Consumers have long transcended the desire for immediate gratification. One-click instant delivery is a core promise of digital platforms — so download bars make us fret, while waiting the same length of time in a queue feels fast and frictionless.
The problem that device manufacturers, service providers and retailers now face is the demand for “preemptive gratification” — the growing expectation among digitally immersed consumers that they’ll receive what they want before they want it. Logging onto a site that doesn’t already know our preferences is disorienting; purchasing from a vendor that can’t telegraph our tastes is problematic; playing media on a platform that won’t give us uncannily accurate suggestions is downright annoying.
Indeed, consumers increasingly expect the tools they use and the brands they interact with to know them better than they know themselves. While the predictive aspect of big data — companies harvesting the information we radiate into our environment to make educated guesses about our future desires — has justifiably been dubbed “creepy,” that’s only because companies aren’t doing it to serve customers better, but to meet cold business objectives: They’re seeking to optimize sell-through, increase marginal spend and reduce costs of acquisition.
Of course, “serving customers better” has been proven again and again to be the “business objective” with the highest rate of long-term return. And there are ways for brands to feed their customers’ expectations of preemptive gratification without seeming creepy, by giving consumers agency, prioritizing transparency and resisting the temptation to run ahead of the curve of trust.
The best examples of how consumers expect this to work are, naturally, to be found on the most intimate of digital platforms, the mobile device. Smartphone owners have become used to outsourcing aspects of their lives to their devices, allowing them to serve as passive aggregators of a wide range of personal datastreams, from health and fitness to social, professional and financial.
In fact, as we note in our forthcoming 2013-14 Tech Trendscape, the default mode for many mobile apps is now “set it and forget it”. Consumers give their devices explicit permission to track their activities and transactions on an ongoing basis, in exchange for localized preemptive gratification. Apps like Twist and Checkmark combine mobile location data with user-provided information to alter schedules and suggest activities. Highlight connects users with nearby individuals who they might find interesting. Contrast this with the reaction to Target’s infamous big-data flub, in which they sent coupons for babycare items to a family that wasn’t aware their teenage daughter was pregnant.

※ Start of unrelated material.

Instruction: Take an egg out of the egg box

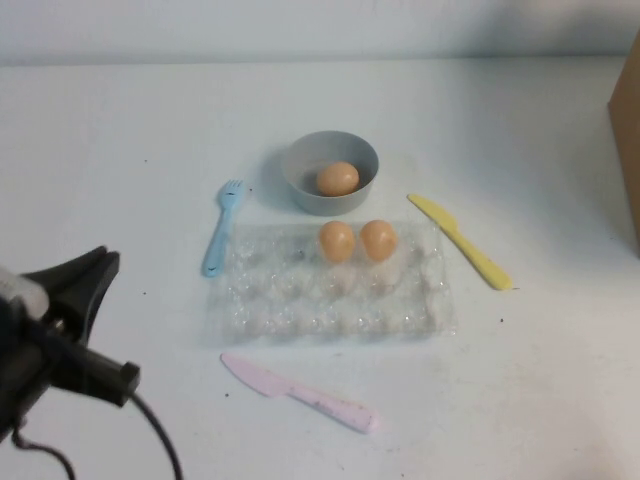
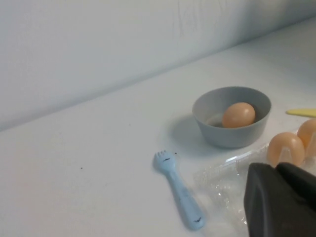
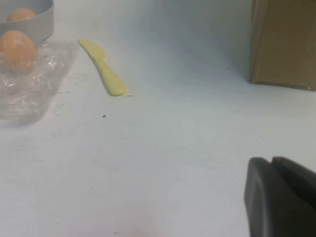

The fact that mobile datatracking is explicit and localized is important. Consumers assume they have control over what they’re sharing with their devices, when they’re sharing it and whether they can delete their datatrails. And the data is presumed to exist solely on their own devices by default, and pushed to the cloud only for personalized processing or for broad, aggregated use.
Still, the growing willingness of consumers to allow passive datatracking at the device level is a sign that they’re both aware and increasingly accepting of the fact that, quite literally, the whole world might be watching. Brands that want to make use of this shift simply need to be aware that data is a currency and — as in any transaction — consumers expect to get real value for what they’re spending.